Time to head out of the misty kingdom—or is it? There comes a point in Big Sur, like other narcotic enclaves idyll for the grand “life dropout”—Bali, Goa, Ibiza, Costa Rica—that you have to leave… or there’s a good chance you’ll wake up years later in a blink of a butterfly wing; which, depending on how you look at it, could be The Dream or The Nightmare. Miller, who stayed for almost 15 years, wrote: “Most of the people who come to Big Sur are not concerned with undermining a vicious system, but with leading their lives on the fringe of society.” While Mickey Muennig likes to quip, “I came here for a two- week vacation…20 years ago.”
Thompson, who blew town after a few months, had another, more sober, view: “Some people stay in Big Sur for too long, but most have to move on after a good period of time, finding it ‘too slow’ or ‘too lonely’ for their tastes.”
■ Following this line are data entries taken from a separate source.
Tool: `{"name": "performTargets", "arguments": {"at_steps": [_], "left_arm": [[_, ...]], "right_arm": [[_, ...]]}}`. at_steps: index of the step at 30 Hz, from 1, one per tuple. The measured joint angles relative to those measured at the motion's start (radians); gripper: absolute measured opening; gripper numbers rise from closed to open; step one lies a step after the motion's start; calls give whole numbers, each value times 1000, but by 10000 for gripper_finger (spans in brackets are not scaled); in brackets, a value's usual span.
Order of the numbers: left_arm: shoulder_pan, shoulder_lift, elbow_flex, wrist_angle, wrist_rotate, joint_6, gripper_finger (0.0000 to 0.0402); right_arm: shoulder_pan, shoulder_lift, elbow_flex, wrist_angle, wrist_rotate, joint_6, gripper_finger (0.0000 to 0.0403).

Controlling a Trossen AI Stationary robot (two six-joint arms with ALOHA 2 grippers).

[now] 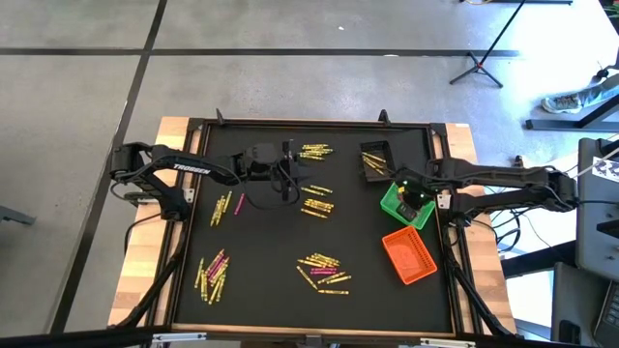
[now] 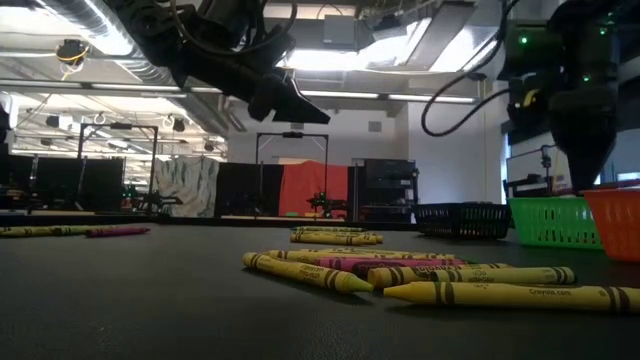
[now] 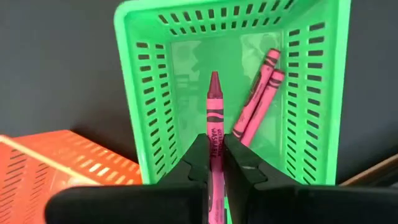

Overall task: Sort crayons
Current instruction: Put the red crayon into the green basket

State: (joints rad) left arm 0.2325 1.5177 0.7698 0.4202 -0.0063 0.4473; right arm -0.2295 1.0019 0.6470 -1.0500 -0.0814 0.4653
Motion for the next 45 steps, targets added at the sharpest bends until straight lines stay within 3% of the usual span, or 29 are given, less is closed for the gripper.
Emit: {"name": "performTargets", "arguments": {"at_steps": [5,13,18,25,31,36,40,45], "left_arm": [[0,0,0,1,0,0,109],[0,0,0,0,0,-2,109],[0,0,0,-2,0,-16,109],[0,1,0,-89,-49,-142,108],[0,1,0,-265,-92,-290,108],[0,-13,0,-431,-93,-433,108],[3,-56,32,-675,-93,-554,108],[3,-98,54,-965,-77,-732,108]], "right_arm": [[0,4,-20,5,0,3,25],[0,4,5,-13,-30,-29,133],[0,4,127,15,-11,-65,160],[0,4,145,563,98,-331,155],[0,56,99,982,117,-567,155],[0,169,77,1214,118,-728,155],[0,253,77,1389,127,-807,154],[-6,296,78,1467,147,-861,154]]}}
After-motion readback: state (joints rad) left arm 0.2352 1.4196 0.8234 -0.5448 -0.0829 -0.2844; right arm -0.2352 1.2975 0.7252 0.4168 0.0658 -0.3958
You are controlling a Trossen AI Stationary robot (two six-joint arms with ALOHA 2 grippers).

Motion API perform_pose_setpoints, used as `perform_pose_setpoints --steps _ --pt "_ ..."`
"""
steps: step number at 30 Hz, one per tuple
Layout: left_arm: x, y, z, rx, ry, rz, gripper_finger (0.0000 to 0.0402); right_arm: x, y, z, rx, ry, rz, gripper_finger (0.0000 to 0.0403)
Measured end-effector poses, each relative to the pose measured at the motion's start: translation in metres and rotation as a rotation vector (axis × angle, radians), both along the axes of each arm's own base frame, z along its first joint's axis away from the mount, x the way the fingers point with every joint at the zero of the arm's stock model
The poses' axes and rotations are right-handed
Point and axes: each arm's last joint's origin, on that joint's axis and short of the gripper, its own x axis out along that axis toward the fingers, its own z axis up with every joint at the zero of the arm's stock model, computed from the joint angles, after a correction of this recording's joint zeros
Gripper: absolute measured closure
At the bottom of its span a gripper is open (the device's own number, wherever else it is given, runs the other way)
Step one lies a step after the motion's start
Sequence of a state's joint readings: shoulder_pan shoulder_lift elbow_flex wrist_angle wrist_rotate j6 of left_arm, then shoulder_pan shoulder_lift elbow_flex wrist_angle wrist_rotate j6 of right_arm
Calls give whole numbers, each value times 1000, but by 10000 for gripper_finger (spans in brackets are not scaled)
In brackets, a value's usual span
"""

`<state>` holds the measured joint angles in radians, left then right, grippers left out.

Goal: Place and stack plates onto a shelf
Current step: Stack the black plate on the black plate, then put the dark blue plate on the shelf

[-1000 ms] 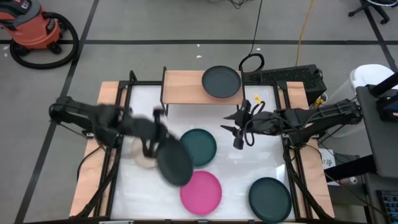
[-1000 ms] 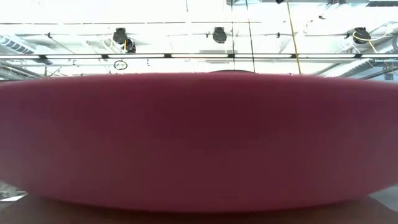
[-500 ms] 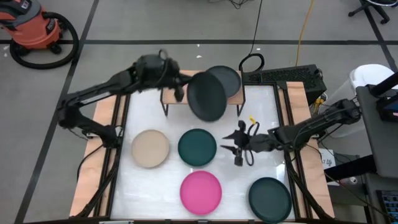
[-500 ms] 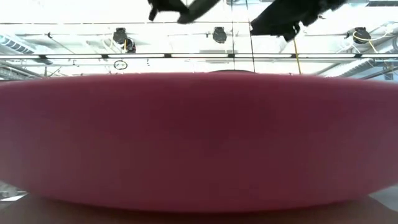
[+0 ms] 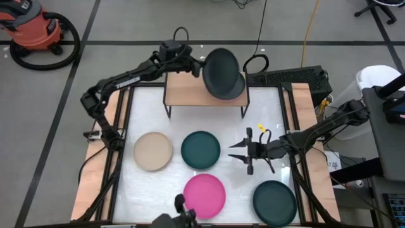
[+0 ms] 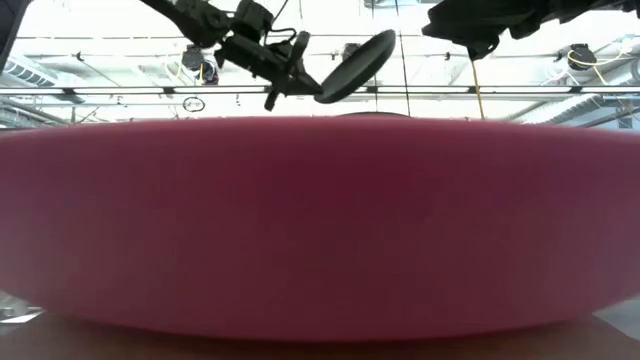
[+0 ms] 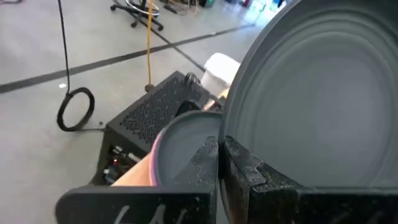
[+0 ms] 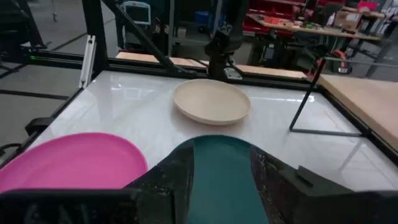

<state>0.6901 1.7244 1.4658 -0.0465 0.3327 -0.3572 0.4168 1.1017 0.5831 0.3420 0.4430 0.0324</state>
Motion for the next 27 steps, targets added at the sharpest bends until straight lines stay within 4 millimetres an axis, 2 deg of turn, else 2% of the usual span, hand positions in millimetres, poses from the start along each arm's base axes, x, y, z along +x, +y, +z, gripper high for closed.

At last count, there were roughly 1,000 residents of Big Sur, not counting, of course, the thousands of restless phantoms or “fog spirits” that drift in and out of town like the morning mist, filling up and emptying out, bathing and meditating, looking for that hazy balance between earth and “somewhere else.”
Either way, whether you are ebbing or flowing in El País Grande del Sur, a fluffy Kevah omelet with thick, sizzling swaths of applewood bacon on the cool, wooded patio of Café Kevah, which looms like some sort of gastronomical refuge on top of the world, is a nice send-off or welcome. Of course, Miller knew this 60 years ago, as he gazed out from this very empty, dusty bluff, his cabin home at the time, the only speck of humanity for miles: “Out yonder they may curse, revile, and torture one another, defile all the human instincts, make a shambles of creation (if it were in their power), but here, no, here, it is unthinkable, here there is abiding peace, the peace of God, and the serene security created by a handful of good neighbors living at one with the creature world.”
Zen luxury has never been more grandiose.